Stored data ->

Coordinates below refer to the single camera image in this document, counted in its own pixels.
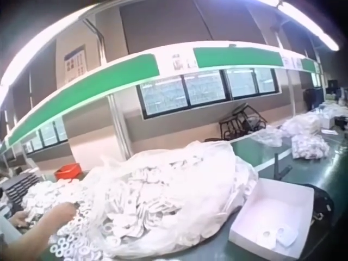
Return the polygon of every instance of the white package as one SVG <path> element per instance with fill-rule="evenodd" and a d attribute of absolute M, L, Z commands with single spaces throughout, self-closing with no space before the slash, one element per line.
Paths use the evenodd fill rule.
<path fill-rule="evenodd" d="M 291 139 L 293 158 L 320 159 L 328 156 L 329 145 L 319 135 L 296 135 Z"/>
<path fill-rule="evenodd" d="M 57 233 L 69 236 L 76 258 L 80 249 L 103 258 L 142 258 L 214 235 L 257 179 L 229 142 L 193 142 L 183 149 L 141 152 L 123 163 L 108 159 L 81 182 L 40 183 L 23 203 L 32 211 L 63 200 L 80 204 L 78 215 Z"/>
<path fill-rule="evenodd" d="M 315 134 L 320 131 L 320 117 L 317 113 L 308 112 L 296 115 L 287 120 L 281 130 L 284 136 L 292 137 L 298 134 Z"/>
<path fill-rule="evenodd" d="M 228 239 L 267 260 L 297 260 L 307 240 L 313 202 L 312 188 L 260 178 L 232 223 Z M 287 246 L 277 239 L 284 227 L 297 232 L 285 241 Z"/>
<path fill-rule="evenodd" d="M 270 147 L 281 147 L 283 132 L 267 125 L 265 129 L 258 130 L 251 135 L 251 139 Z"/>

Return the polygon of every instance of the pile of white parts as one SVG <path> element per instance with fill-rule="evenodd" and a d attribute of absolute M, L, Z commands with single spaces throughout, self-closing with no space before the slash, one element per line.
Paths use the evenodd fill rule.
<path fill-rule="evenodd" d="M 38 183 L 23 199 L 30 219 L 62 202 L 80 204 L 51 252 L 71 260 L 176 252 L 214 235 L 253 190 L 258 174 L 229 142 L 108 160 L 84 178 Z"/>
<path fill-rule="evenodd" d="M 317 133 L 320 132 L 321 114 L 308 112 L 286 120 L 277 129 L 267 126 L 252 135 L 252 138 L 271 147 L 282 146 L 283 138 L 291 138 L 293 158 L 320 159 L 327 157 L 330 147 Z"/>

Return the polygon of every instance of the person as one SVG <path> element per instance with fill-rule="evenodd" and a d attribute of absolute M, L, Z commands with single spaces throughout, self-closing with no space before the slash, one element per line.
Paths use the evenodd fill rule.
<path fill-rule="evenodd" d="M 26 212 L 17 212 L 9 220 L 0 216 L 0 260 L 18 261 L 18 260 L 37 260 L 40 254 L 47 248 L 51 235 L 76 215 L 77 208 L 72 203 L 62 203 L 53 207 L 47 212 L 37 224 L 19 240 L 5 244 L 4 234 L 1 230 L 8 226 L 26 226 Z"/>

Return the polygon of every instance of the window frame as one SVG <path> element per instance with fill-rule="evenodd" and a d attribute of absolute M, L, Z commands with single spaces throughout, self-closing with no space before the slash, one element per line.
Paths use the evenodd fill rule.
<path fill-rule="evenodd" d="M 62 143 L 68 142 L 68 138 L 66 138 L 66 139 L 64 139 L 64 140 L 60 140 L 59 135 L 58 135 L 58 130 L 57 130 L 57 127 L 56 127 L 56 125 L 55 125 L 55 121 L 51 121 L 49 124 L 52 124 L 52 126 L 53 126 L 54 135 L 55 135 L 55 137 L 56 137 L 56 139 L 57 139 L 57 142 L 55 142 L 55 143 L 53 143 L 53 144 L 50 144 L 50 145 L 45 145 L 45 143 L 44 143 L 44 138 L 43 138 L 43 136 L 42 136 L 41 129 L 38 129 L 38 135 L 39 135 L 39 139 L 40 139 L 42 148 L 40 148 L 40 149 L 38 149 L 38 150 L 35 150 L 35 149 L 34 149 L 34 146 L 33 146 L 33 142 L 32 142 L 31 140 L 29 140 L 29 141 L 25 142 L 24 144 L 22 144 L 23 147 L 25 147 L 26 155 L 31 155 L 31 154 L 33 154 L 33 153 L 40 152 L 40 151 L 43 151 L 43 150 L 45 150 L 45 149 L 48 149 L 48 148 L 51 148 L 51 147 L 60 145 L 60 144 L 62 144 Z M 31 152 L 28 152 L 28 151 L 27 151 L 27 148 L 26 148 L 26 143 L 28 143 L 28 142 L 30 142 L 30 145 L 31 145 L 31 147 L 32 147 L 32 149 L 33 149 L 33 151 L 31 151 Z"/>
<path fill-rule="evenodd" d="M 230 69 L 211 70 L 211 71 L 219 71 L 220 77 L 221 77 L 221 82 L 222 82 L 222 87 L 223 87 L 223 90 L 225 92 L 225 98 L 219 99 L 219 100 L 216 100 L 216 101 L 210 101 L 210 102 L 204 102 L 204 103 L 199 103 L 199 104 L 193 104 L 192 105 L 191 102 L 190 102 L 190 97 L 189 97 L 189 93 L 188 93 L 188 89 L 187 89 L 187 84 L 186 84 L 186 81 L 185 81 L 185 75 L 189 75 L 189 73 L 188 74 L 180 74 L 178 76 L 181 77 L 181 83 L 182 83 L 182 86 L 183 86 L 183 90 L 184 90 L 186 101 L 187 101 L 188 105 L 180 107 L 180 108 L 177 108 L 177 109 L 161 111 L 160 113 L 153 113 L 153 114 L 148 114 L 147 113 L 144 97 L 143 97 L 142 92 L 141 92 L 141 86 L 140 85 L 136 85 L 136 92 L 138 94 L 138 99 L 139 99 L 140 106 L 141 106 L 142 117 L 143 117 L 144 120 L 148 120 L 148 119 L 152 119 L 152 118 L 155 118 L 155 117 L 159 117 L 159 116 L 163 116 L 163 115 L 167 115 L 167 114 L 172 114 L 172 113 L 178 113 L 178 112 L 181 112 L 181 111 L 190 110 L 190 109 L 194 109 L 194 108 L 198 108 L 198 107 L 205 107 L 205 106 L 218 104 L 218 103 L 237 101 L 237 100 L 241 100 L 241 99 L 247 99 L 247 98 L 253 98 L 253 97 L 259 97 L 259 96 L 265 96 L 265 95 L 270 95 L 270 94 L 280 94 L 281 93 L 279 85 L 278 85 L 278 80 L 277 80 L 277 77 L 276 77 L 275 69 L 267 68 L 267 69 L 269 69 L 271 71 L 271 75 L 272 75 L 273 83 L 274 83 L 274 87 L 275 87 L 274 91 L 269 91 L 269 92 L 260 92 L 259 85 L 258 85 L 258 82 L 257 82 L 256 73 L 255 73 L 255 68 L 247 68 L 247 69 L 252 70 L 251 74 L 252 74 L 252 79 L 253 79 L 253 82 L 254 82 L 254 87 L 255 87 L 255 90 L 256 90 L 255 94 L 233 97 L 231 85 L 230 85 L 230 82 L 229 82 L 227 74 L 226 74 L 227 73 L 226 70 L 230 70 Z"/>

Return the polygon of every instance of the workbench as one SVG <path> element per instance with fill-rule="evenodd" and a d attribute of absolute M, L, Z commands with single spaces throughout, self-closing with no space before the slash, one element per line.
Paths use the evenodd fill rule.
<path fill-rule="evenodd" d="M 334 223 L 343 215 L 348 204 L 346 192 L 348 190 L 348 140 L 342 134 L 327 135 L 323 138 L 330 146 L 330 155 L 321 160 L 293 160 L 291 155 L 290 139 L 285 139 L 282 147 L 269 147 L 260 144 L 250 137 L 242 137 L 234 140 L 233 146 L 236 155 L 249 162 L 258 172 L 261 178 L 273 178 L 274 154 L 279 154 L 279 169 L 291 165 L 293 169 L 283 178 L 290 183 L 309 183 L 326 190 L 335 204 Z M 220 231 L 208 240 L 182 252 L 167 254 L 157 258 L 176 260 L 201 260 L 201 261 L 233 261 L 233 260 L 263 260 L 243 248 L 228 241 L 229 228 L 238 213 L 232 214 Z M 305 246 L 303 257 L 312 255 L 321 248 L 325 237 L 314 238 Z M 42 260 L 58 260 L 52 254 L 42 255 Z"/>

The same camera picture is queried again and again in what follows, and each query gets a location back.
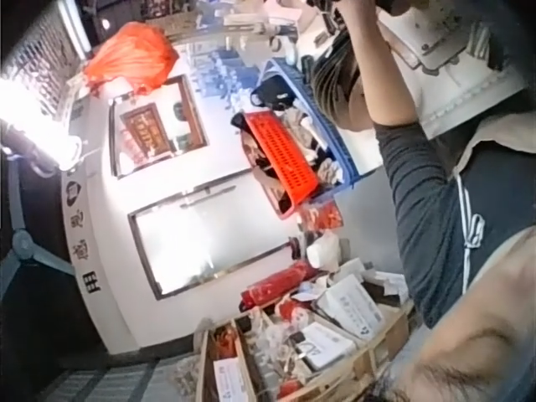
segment gray t-shirt
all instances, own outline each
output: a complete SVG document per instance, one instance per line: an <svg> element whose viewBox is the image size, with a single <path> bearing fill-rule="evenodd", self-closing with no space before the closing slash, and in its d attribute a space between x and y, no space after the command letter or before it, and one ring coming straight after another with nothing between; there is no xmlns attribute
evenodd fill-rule
<svg viewBox="0 0 536 402"><path fill-rule="evenodd" d="M399 252L410 296L434 327L461 296L464 239L455 179L420 124L375 126L393 192ZM504 241L536 223L536 156L478 144L461 173L472 212L486 221L471 252L469 283Z"/></svg>

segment apron
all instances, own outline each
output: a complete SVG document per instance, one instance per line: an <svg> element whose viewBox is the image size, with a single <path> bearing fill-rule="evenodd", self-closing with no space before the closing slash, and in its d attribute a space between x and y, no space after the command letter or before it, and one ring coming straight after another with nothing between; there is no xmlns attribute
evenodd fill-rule
<svg viewBox="0 0 536 402"><path fill-rule="evenodd" d="M469 141L460 162L454 168L454 177L458 186L458 198L461 211L461 228L464 238L464 260L463 260L463 287L462 294L465 294L469 287L469 275L471 274L471 251L480 247L484 238L485 219L480 214L473 213L471 209L470 194L463 185L460 173L471 159L474 147L484 141L495 141L503 147L514 151L528 152L536 154L536 112L507 115L503 117L491 117L486 119L478 127L475 136ZM478 281L497 261L504 257L515 245L526 231L515 234L499 246L475 278Z"/></svg>

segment white wall
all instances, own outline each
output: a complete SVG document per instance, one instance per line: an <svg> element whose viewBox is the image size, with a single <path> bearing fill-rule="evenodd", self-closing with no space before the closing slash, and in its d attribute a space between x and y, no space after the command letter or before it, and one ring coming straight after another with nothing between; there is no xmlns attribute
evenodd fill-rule
<svg viewBox="0 0 536 402"><path fill-rule="evenodd" d="M171 75L182 68L179 62ZM85 125L84 137L88 136L90 148L98 151L86 159L84 169L87 179L86 183L81 184L86 189L88 215L98 248L98 253L91 258L97 259L95 266L102 266L109 288L85 295L85 302L94 321L103 323L97 326L99 331L109 332L109 326L113 326L114 321L124 320L130 332L124 336L132 336L138 348L180 338L192 333L203 317L215 321L232 317L238 313L240 293L249 284L290 265L290 250L284 249L233 274L157 301L143 270L127 215L170 195L247 168L239 136L229 125L228 112L217 108L215 103L198 102L209 138L207 147L157 163L118 180L111 176L106 95L101 99L91 98L89 103L84 111L89 123ZM168 103L167 107L173 112L173 103ZM273 214L266 198L255 198L258 197L251 199L251 202L266 205L267 212L259 219ZM68 225L67 215L65 229L72 248L76 238ZM76 259L73 262L78 269L79 262ZM80 288L84 294L85 289L82 285ZM121 317L103 307L100 301L107 296L113 297ZM116 345L121 343L121 339L117 339L120 336L117 332L107 333L103 337L108 339L105 344L110 353L118 353Z"/></svg>

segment window
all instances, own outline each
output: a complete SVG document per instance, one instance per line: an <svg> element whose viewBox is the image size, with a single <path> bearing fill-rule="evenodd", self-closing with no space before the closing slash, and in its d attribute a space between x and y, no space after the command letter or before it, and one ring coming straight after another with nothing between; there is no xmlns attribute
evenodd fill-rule
<svg viewBox="0 0 536 402"><path fill-rule="evenodd" d="M185 75L147 96L115 98L109 118L111 171L118 178L207 145Z"/></svg>
<svg viewBox="0 0 536 402"><path fill-rule="evenodd" d="M249 169L149 205L129 222L158 300L274 253L297 232L293 219L277 218Z"/></svg>

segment fan
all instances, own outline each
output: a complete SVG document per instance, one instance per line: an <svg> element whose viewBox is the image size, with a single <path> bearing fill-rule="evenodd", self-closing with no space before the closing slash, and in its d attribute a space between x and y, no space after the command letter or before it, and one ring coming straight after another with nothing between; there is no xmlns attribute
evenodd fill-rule
<svg viewBox="0 0 536 402"><path fill-rule="evenodd" d="M8 164L8 199L13 239L12 249L0 262L0 301L24 261L36 260L66 274L75 274L75 270L70 263L36 245L30 233L25 229L23 206L20 200L18 160L11 161Z"/></svg>

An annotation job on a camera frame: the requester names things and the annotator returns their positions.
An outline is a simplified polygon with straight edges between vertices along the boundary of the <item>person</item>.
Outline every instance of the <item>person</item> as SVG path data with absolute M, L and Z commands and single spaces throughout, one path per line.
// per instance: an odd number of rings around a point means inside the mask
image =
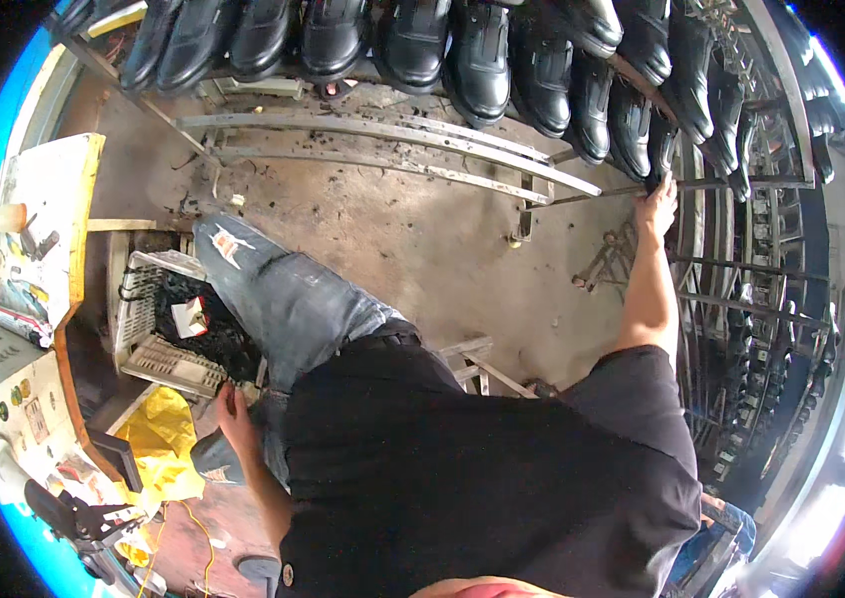
M 636 199 L 618 341 L 554 399 L 466 394 L 390 319 L 296 379 L 287 493 L 245 398 L 224 385 L 222 432 L 279 546 L 277 595 L 657 595 L 701 509 L 671 364 L 675 209 L 670 173 Z

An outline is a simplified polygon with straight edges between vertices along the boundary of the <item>yellow plastic bag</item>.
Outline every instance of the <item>yellow plastic bag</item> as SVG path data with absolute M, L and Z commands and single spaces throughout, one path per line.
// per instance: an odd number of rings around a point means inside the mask
M 133 448 L 143 491 L 129 493 L 129 502 L 150 515 L 163 500 L 203 497 L 206 482 L 192 465 L 189 451 L 196 431 L 186 400 L 173 389 L 153 391 L 115 435 Z

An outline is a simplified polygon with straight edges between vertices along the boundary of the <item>white plastic crate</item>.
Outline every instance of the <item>white plastic crate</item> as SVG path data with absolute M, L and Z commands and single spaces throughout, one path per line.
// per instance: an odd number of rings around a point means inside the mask
M 120 370 L 163 386 L 213 398 L 216 386 L 226 378 L 226 371 L 153 334 L 156 326 L 153 293 L 160 285 L 162 270 L 206 281 L 206 271 L 195 257 L 173 250 L 130 255 L 120 292 L 117 337 L 113 345 L 117 355 L 129 353 L 129 358 L 119 365 Z

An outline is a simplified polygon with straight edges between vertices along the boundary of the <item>hand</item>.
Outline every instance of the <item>hand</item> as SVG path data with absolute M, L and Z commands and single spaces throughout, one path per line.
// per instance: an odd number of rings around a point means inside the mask
M 635 198 L 635 221 L 639 236 L 664 243 L 665 233 L 675 221 L 678 208 L 678 185 L 672 179 L 671 171 L 665 173 L 662 182 L 648 197 Z
M 246 396 L 232 382 L 225 383 L 216 394 L 216 418 L 240 460 L 259 450 L 256 429 L 246 411 Z

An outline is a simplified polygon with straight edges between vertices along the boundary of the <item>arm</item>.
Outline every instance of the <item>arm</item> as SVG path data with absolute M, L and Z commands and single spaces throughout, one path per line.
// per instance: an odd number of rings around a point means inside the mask
M 678 303 L 668 269 L 665 233 L 675 220 L 678 189 L 666 174 L 662 183 L 644 198 L 636 198 L 639 246 L 625 293 L 621 331 L 613 351 L 654 344 L 671 360 L 678 348 Z
M 260 504 L 262 527 L 270 544 L 279 552 L 280 543 L 289 531 L 292 499 L 263 462 L 260 441 L 246 412 L 243 393 L 230 383 L 223 385 L 216 396 L 216 409 L 219 426 L 233 445 L 246 484 Z

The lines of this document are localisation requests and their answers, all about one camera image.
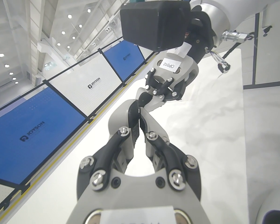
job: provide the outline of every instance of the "metal connector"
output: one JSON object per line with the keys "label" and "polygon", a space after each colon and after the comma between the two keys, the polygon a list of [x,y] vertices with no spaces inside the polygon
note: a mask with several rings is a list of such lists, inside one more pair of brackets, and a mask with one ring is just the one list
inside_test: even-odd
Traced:
{"label": "metal connector", "polygon": [[222,41],[233,41],[237,43],[244,43],[246,38],[249,36],[247,33],[224,31],[221,37]]}

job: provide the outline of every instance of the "joyson logo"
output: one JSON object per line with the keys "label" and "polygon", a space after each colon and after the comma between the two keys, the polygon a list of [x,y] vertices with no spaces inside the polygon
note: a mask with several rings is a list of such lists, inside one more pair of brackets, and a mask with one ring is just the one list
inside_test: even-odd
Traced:
{"label": "joyson logo", "polygon": [[97,78],[95,81],[93,81],[91,84],[88,85],[88,88],[89,88],[89,89],[92,89],[92,88],[95,87],[96,84],[97,84],[98,82],[100,82],[100,81],[101,81],[101,78]]}
{"label": "joyson logo", "polygon": [[131,55],[131,54],[128,53],[128,54],[123,58],[123,60],[125,61],[130,55]]}
{"label": "joyson logo", "polygon": [[26,135],[20,137],[20,140],[25,142],[26,140],[30,139],[31,137],[33,137],[34,135],[36,135],[39,132],[39,130],[44,126],[44,124],[45,124],[45,122],[42,121],[37,126],[32,128],[29,132],[27,132]]}

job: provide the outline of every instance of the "black box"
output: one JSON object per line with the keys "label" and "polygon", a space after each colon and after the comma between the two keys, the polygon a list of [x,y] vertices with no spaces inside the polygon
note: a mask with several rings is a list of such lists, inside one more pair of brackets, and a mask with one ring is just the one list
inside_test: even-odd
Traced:
{"label": "black box", "polygon": [[155,52],[179,47],[185,39],[190,11],[189,1],[122,4],[123,39]]}

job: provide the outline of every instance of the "black cable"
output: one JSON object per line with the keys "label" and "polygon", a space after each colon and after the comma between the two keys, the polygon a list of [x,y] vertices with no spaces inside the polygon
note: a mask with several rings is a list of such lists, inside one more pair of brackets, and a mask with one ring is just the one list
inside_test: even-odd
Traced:
{"label": "black cable", "polygon": [[236,43],[234,46],[232,46],[226,53],[225,55],[222,57],[223,59],[225,59],[237,46],[239,46],[242,43]]}
{"label": "black cable", "polygon": [[[246,37],[246,40],[251,40],[254,38],[254,32],[250,32],[248,34],[248,36]],[[222,57],[223,59],[225,59],[236,47],[238,47],[240,44],[242,43],[235,43],[234,46],[232,46],[226,53],[225,55]]]}

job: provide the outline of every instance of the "white paper label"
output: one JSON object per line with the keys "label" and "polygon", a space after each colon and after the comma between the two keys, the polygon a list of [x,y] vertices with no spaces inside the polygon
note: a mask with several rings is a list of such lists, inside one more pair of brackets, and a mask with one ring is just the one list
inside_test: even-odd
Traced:
{"label": "white paper label", "polygon": [[185,58],[185,56],[188,54],[189,50],[192,48],[191,44],[188,44],[184,42],[182,46],[175,48],[175,49],[170,49],[167,51],[167,53],[172,53],[180,56],[181,58]]}
{"label": "white paper label", "polygon": [[182,62],[175,61],[175,60],[168,59],[168,58],[164,58],[161,65],[160,65],[160,68],[163,68],[165,70],[168,70],[168,71],[171,71],[171,72],[175,73],[181,63]]}
{"label": "white paper label", "polygon": [[176,223],[172,206],[104,210],[100,224],[172,224]]}

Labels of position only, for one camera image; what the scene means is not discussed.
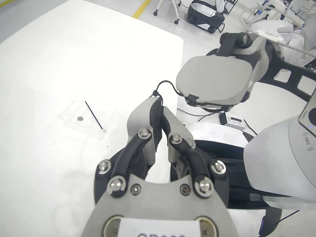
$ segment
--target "white floor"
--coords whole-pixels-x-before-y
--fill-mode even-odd
[[[16,0],[0,8],[0,43],[20,28],[65,1],[67,0]],[[144,0],[86,1],[132,16]],[[171,2],[167,0],[163,2],[159,9],[158,16],[155,17],[153,12],[158,2],[159,0],[152,0],[139,19],[183,38],[184,49],[182,64],[194,56],[205,55],[214,48],[218,48],[220,45],[220,33],[216,32],[210,35],[187,23],[185,21],[187,9],[184,6],[179,7],[180,22],[178,25],[174,24],[174,20],[176,19],[175,12]],[[190,0],[183,0],[184,5],[188,6],[189,3]],[[237,14],[234,13],[226,17],[225,32],[240,32],[246,30],[236,17]],[[157,51],[157,54],[153,55],[153,57],[159,57],[159,51]],[[214,70],[212,74],[217,73],[223,75],[223,83],[225,83],[225,72]],[[306,91],[313,90],[314,85],[314,82],[308,80],[303,84]],[[232,112],[242,115],[253,129],[259,132],[273,123],[299,114],[304,106],[305,102],[282,89],[257,83],[254,86],[251,98],[247,102],[235,106]],[[178,107],[193,114],[204,114],[202,109],[187,106],[183,98],[179,98]],[[178,117],[183,123],[195,122],[198,119],[182,113],[178,113]],[[217,122],[217,117],[205,118],[204,121]],[[284,211],[283,215],[285,216],[289,213],[290,211]],[[261,218],[260,216],[255,216],[254,211],[234,213],[233,217],[241,236],[258,236],[257,225],[260,224]],[[316,213],[313,211],[299,212],[280,223],[279,227],[271,236],[314,236],[316,230],[315,219]]]

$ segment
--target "silver screw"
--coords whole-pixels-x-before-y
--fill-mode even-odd
[[[113,180],[110,184],[112,191],[117,192],[122,189],[122,181],[121,180]]]
[[[141,192],[141,187],[139,184],[134,184],[132,187],[131,187],[131,193],[132,195],[136,196],[136,195],[139,195]]]
[[[149,133],[146,128],[141,128],[138,132],[138,137],[141,139],[148,139],[150,136],[151,133]]]
[[[184,196],[188,196],[190,194],[190,186],[187,184],[183,184],[180,186],[180,193]]]
[[[123,176],[114,176],[107,184],[107,192],[112,194],[113,192],[124,191],[126,187],[126,180]]]
[[[179,135],[175,135],[172,137],[172,140],[175,142],[179,142],[180,141],[180,136]]]
[[[218,175],[223,175],[226,172],[226,166],[220,160],[217,160],[214,165],[211,165],[211,169]]]
[[[210,197],[214,192],[214,185],[210,178],[204,177],[199,183],[194,183],[194,188],[202,197]]]
[[[111,169],[111,161],[103,160],[99,163],[99,175],[105,175]]]
[[[142,129],[142,130],[140,131],[140,135],[141,135],[143,138],[145,138],[145,137],[148,135],[147,129]]]
[[[208,183],[206,180],[202,180],[199,184],[200,190],[203,193],[206,193],[207,191],[209,191],[211,189],[211,185],[210,183]]]
[[[246,34],[246,35],[244,35],[244,37],[242,38],[242,42],[243,42],[244,44],[246,44],[247,40],[248,40],[248,35]]]
[[[196,147],[196,143],[195,143],[193,140],[191,140],[191,139],[188,140],[188,144],[189,144],[189,146],[192,147],[192,148],[195,148],[195,147]]]

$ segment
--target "white robot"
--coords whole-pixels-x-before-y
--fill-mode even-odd
[[[289,9],[289,6],[293,0],[266,0],[267,5],[272,8],[278,9],[280,12],[273,11],[271,9],[265,9],[261,14],[258,20],[283,20],[286,14],[286,11]]]
[[[194,0],[191,2],[187,19],[188,22],[213,34],[224,22],[224,0],[215,0],[215,5],[205,1]]]
[[[226,112],[249,98],[255,82],[264,82],[307,101],[302,114],[264,129],[244,147],[214,142],[205,127],[184,126],[162,105],[162,81],[130,115],[126,147],[97,166],[96,207],[82,237],[157,237],[162,235],[155,232],[157,224],[166,231],[163,236],[237,237],[227,208],[266,209],[265,230],[259,233],[266,236],[281,209],[316,208],[316,93],[310,96],[297,88],[302,76],[316,80],[316,74],[283,61],[262,36],[223,34],[220,43],[179,72],[175,91],[187,104]],[[286,83],[274,80],[281,69],[291,71]],[[225,72],[229,83],[219,75],[225,70],[230,70]],[[162,130],[171,182],[153,184],[145,178],[155,163]],[[185,227],[191,222],[198,227],[195,234]]]

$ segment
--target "white table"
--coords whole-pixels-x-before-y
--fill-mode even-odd
[[[182,49],[178,36],[82,0],[0,44],[1,236],[80,236],[97,164],[125,146],[129,114],[159,81],[175,82]],[[159,93],[175,113],[171,86]],[[167,182],[164,164],[165,138],[148,180]]]

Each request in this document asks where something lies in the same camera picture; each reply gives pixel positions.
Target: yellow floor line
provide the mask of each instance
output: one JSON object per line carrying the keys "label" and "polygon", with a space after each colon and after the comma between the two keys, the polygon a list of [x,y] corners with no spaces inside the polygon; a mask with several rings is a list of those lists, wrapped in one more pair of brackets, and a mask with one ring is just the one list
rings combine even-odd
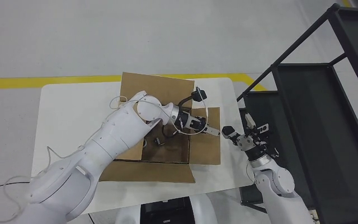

Problem details -> Output only the lines running from the top of the data above to the line with "Return the polygon of every instance of the white", inclusive, word for word and without pictures.

Output of the exercise ->
Coordinates below refer to the single camera image in this document, counted in its own pixels.
Return the polygon of every instance of the white package as one SVG <path> element per instance with fill-rule="evenodd" and a d attribute of absolute M, L, Z commands with single spaces throughout, self-closing with no space before the slash, one element per line.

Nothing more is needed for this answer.